# [What the exercise asks]
How many of the lines in the data contain "plate"? Give only the number.

# [The input]
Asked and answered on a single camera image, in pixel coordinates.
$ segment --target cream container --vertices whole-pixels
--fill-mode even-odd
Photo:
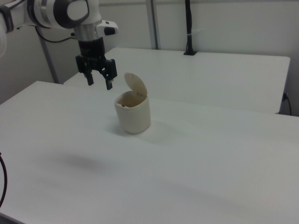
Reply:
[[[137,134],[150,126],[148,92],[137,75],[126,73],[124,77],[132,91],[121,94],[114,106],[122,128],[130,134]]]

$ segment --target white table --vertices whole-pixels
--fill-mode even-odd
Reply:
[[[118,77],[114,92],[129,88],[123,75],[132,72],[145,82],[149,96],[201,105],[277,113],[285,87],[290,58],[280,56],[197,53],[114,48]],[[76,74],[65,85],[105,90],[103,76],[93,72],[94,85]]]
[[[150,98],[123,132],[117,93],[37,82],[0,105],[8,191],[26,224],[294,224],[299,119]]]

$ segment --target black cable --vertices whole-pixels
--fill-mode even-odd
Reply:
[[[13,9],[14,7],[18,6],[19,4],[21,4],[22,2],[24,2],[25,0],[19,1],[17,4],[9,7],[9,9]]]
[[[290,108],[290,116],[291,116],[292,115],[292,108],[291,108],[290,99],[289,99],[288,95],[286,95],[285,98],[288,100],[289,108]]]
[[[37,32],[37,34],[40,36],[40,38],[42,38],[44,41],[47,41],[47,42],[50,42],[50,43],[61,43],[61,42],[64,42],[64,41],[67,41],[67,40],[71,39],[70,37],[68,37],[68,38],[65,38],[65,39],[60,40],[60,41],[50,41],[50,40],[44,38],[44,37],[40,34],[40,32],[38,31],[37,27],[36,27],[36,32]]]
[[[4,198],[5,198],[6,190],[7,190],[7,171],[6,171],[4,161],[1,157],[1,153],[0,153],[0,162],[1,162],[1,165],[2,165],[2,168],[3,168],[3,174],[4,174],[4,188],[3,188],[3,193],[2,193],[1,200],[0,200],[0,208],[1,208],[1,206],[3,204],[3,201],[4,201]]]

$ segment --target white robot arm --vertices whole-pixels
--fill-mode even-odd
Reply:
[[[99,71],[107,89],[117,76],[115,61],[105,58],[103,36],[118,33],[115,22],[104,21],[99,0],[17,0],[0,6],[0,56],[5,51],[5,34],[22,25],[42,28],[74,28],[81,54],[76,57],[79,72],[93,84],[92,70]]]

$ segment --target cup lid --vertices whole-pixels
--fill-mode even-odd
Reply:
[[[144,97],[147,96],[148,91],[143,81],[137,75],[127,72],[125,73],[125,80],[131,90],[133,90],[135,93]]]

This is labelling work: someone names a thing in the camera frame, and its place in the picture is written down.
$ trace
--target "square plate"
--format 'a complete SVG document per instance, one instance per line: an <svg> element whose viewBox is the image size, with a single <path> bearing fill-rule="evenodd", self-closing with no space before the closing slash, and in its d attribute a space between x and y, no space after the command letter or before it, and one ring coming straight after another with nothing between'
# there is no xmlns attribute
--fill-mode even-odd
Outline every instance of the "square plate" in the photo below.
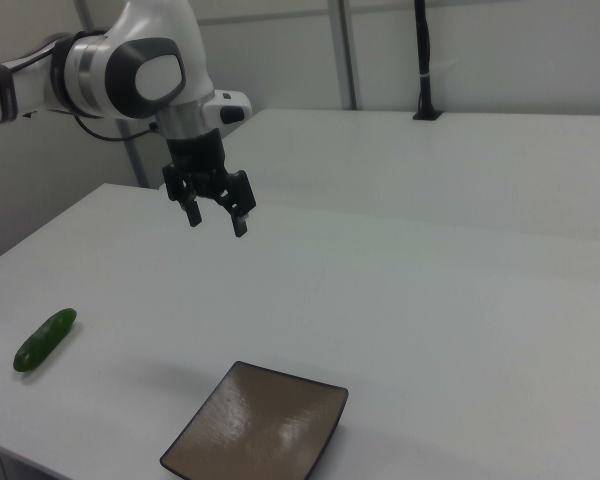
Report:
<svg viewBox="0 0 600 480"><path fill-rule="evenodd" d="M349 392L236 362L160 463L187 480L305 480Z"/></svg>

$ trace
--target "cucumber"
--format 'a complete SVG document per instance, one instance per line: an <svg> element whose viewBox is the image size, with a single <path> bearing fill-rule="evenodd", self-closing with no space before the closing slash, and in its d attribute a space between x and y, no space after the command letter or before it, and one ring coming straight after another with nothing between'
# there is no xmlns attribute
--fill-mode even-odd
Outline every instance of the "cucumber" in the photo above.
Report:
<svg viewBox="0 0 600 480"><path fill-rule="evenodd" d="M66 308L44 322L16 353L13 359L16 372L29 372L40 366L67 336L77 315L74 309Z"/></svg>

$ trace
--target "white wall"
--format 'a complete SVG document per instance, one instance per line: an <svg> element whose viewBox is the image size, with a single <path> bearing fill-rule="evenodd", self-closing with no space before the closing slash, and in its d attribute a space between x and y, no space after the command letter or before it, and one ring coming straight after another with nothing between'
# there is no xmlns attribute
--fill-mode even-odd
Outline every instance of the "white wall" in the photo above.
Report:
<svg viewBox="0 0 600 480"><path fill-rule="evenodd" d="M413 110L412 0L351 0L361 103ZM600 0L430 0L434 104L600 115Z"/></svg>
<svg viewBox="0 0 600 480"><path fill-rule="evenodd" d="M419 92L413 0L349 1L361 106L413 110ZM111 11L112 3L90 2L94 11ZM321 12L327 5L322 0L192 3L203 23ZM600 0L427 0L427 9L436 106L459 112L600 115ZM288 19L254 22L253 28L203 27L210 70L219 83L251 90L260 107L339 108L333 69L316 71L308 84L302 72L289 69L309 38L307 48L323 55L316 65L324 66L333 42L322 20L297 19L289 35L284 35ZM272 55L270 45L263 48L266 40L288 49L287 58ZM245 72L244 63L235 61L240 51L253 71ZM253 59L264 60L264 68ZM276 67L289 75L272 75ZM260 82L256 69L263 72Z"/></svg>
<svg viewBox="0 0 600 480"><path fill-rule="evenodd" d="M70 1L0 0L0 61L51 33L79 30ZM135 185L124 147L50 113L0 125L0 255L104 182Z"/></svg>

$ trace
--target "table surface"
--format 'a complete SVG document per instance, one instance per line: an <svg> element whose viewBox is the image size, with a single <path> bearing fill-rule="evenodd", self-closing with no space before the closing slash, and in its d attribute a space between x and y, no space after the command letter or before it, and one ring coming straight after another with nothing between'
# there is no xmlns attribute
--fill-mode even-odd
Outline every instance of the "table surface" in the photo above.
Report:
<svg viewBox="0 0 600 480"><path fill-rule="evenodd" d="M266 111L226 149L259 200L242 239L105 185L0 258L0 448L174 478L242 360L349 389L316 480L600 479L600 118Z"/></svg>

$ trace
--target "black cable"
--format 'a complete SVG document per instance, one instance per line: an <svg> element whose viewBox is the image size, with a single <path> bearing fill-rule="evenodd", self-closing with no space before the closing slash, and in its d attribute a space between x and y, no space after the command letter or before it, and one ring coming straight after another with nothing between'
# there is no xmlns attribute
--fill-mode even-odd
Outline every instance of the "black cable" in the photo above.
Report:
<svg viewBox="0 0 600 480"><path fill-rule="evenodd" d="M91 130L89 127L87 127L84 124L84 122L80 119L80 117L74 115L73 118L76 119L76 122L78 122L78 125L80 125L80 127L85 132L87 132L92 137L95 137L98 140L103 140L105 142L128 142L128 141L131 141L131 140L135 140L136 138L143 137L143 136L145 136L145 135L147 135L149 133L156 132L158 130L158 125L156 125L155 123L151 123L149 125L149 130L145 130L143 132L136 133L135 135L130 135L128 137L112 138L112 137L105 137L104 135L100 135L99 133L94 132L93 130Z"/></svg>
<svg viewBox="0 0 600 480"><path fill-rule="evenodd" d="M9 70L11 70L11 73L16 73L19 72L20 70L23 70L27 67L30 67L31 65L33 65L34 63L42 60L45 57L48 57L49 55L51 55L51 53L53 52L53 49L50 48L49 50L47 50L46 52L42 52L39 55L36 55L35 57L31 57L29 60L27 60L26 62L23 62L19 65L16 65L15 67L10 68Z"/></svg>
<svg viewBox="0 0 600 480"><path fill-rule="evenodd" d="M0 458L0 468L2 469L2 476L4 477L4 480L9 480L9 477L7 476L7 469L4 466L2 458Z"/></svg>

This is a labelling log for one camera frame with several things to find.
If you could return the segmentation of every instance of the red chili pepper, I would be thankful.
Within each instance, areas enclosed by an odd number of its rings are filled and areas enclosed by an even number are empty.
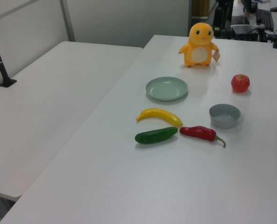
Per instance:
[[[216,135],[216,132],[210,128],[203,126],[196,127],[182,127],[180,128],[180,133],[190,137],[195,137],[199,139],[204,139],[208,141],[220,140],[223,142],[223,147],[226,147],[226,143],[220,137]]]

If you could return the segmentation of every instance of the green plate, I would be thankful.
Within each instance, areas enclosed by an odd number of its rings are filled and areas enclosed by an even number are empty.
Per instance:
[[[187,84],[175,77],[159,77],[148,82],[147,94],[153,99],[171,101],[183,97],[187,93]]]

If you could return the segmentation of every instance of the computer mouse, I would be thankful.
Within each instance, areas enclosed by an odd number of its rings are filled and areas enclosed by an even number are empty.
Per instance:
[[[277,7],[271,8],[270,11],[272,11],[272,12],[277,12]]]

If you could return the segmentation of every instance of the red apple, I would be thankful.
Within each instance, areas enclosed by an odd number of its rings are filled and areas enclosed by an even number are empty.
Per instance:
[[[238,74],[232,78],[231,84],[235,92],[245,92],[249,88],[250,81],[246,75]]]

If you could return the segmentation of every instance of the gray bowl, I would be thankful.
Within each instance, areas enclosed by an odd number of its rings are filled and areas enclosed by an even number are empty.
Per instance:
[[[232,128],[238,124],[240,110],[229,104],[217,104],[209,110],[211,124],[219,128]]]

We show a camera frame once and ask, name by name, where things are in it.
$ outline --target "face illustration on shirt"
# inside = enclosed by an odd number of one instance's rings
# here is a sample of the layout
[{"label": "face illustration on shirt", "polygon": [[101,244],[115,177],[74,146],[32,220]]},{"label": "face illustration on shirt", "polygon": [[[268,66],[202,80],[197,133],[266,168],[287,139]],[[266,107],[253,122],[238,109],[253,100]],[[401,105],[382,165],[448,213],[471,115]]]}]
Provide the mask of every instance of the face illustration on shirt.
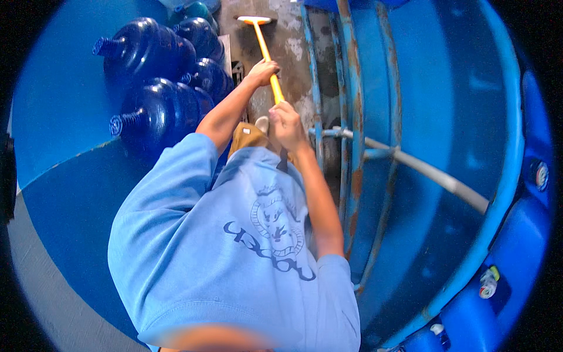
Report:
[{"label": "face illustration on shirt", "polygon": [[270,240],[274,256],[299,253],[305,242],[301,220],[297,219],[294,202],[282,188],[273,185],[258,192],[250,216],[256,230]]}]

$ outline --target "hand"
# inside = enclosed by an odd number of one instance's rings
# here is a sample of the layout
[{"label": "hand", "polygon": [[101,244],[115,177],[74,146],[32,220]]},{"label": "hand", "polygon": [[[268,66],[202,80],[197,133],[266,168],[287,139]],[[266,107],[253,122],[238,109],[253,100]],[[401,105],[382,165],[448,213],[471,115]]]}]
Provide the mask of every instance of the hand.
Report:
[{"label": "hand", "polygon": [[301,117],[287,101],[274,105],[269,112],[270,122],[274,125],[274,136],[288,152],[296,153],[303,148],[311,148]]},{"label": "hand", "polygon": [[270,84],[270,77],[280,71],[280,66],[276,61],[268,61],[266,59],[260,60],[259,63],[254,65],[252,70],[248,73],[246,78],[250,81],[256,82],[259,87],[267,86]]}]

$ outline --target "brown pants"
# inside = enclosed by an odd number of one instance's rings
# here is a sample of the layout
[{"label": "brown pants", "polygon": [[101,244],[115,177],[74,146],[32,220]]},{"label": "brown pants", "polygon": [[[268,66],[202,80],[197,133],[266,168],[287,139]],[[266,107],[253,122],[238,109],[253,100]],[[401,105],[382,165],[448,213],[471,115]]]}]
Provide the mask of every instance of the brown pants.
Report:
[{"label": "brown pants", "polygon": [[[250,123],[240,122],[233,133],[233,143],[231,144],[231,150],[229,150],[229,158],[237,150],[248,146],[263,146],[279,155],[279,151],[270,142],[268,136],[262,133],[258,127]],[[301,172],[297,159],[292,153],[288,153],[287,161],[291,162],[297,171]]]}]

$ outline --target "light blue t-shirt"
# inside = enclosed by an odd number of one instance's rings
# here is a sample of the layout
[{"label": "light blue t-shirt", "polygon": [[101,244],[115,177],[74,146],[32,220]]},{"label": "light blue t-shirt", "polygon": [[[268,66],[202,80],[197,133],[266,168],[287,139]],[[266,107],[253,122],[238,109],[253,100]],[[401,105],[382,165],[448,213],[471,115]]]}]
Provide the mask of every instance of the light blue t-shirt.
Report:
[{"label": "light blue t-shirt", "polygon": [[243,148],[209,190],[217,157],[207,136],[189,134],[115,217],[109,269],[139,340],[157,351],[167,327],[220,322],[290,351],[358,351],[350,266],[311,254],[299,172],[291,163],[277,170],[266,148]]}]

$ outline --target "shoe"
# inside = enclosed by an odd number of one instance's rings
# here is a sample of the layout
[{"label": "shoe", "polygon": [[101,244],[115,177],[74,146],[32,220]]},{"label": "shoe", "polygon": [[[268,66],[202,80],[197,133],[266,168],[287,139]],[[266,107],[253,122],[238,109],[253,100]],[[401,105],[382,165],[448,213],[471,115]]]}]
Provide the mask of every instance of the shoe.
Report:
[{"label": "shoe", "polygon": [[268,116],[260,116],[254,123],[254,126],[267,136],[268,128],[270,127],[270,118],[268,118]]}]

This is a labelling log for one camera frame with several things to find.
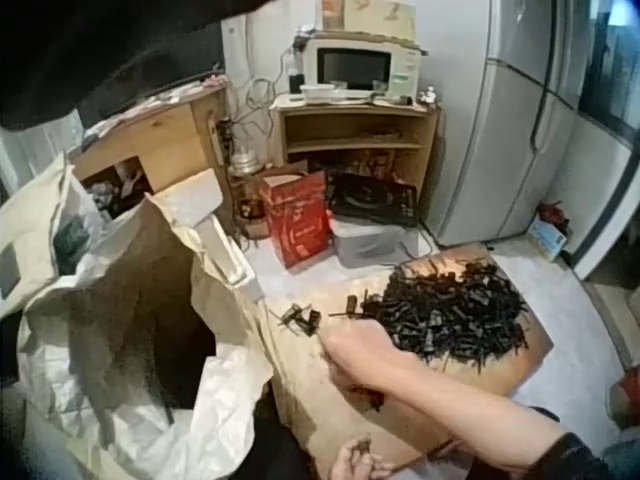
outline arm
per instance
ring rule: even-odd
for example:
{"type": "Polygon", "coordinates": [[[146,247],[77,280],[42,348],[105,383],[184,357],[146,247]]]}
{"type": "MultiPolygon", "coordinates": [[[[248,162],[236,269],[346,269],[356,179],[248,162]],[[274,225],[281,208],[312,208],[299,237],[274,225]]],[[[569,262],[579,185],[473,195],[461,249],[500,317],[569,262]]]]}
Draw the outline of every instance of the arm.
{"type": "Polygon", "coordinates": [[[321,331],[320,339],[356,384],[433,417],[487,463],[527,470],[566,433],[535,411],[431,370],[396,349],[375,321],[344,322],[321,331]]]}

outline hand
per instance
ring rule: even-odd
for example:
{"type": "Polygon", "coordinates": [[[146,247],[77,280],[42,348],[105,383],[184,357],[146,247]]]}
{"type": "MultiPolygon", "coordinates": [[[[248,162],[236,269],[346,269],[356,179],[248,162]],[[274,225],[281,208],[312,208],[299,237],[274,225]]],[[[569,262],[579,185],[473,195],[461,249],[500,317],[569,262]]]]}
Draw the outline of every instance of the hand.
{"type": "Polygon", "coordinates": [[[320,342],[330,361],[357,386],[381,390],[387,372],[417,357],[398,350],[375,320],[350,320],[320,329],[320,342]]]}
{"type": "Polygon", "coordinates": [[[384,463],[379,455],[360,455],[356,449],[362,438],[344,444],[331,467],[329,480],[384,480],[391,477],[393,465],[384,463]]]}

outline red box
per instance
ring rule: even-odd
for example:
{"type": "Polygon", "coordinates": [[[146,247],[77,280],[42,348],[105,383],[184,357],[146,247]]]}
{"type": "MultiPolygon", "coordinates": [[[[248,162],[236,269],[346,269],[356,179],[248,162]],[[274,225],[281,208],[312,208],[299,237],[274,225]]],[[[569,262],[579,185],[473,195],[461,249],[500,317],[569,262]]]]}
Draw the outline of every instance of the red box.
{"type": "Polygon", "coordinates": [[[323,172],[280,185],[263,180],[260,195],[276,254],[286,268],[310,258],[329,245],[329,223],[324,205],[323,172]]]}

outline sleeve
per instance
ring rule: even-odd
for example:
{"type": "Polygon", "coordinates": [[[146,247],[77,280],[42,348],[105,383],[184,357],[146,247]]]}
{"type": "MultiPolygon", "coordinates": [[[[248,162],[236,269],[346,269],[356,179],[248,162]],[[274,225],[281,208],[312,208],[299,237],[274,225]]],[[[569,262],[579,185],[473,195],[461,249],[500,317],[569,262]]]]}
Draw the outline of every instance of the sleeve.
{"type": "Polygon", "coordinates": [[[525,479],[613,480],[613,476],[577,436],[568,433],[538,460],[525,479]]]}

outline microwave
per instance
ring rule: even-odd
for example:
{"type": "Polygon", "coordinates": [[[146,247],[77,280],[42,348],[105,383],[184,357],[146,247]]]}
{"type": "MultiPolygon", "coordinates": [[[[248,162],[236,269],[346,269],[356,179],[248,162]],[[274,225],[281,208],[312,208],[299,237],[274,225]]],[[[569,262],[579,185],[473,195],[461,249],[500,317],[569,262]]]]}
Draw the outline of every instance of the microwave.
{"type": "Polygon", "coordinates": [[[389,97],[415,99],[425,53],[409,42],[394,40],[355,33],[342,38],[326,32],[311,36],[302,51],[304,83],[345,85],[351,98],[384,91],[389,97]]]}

# [Written response]
3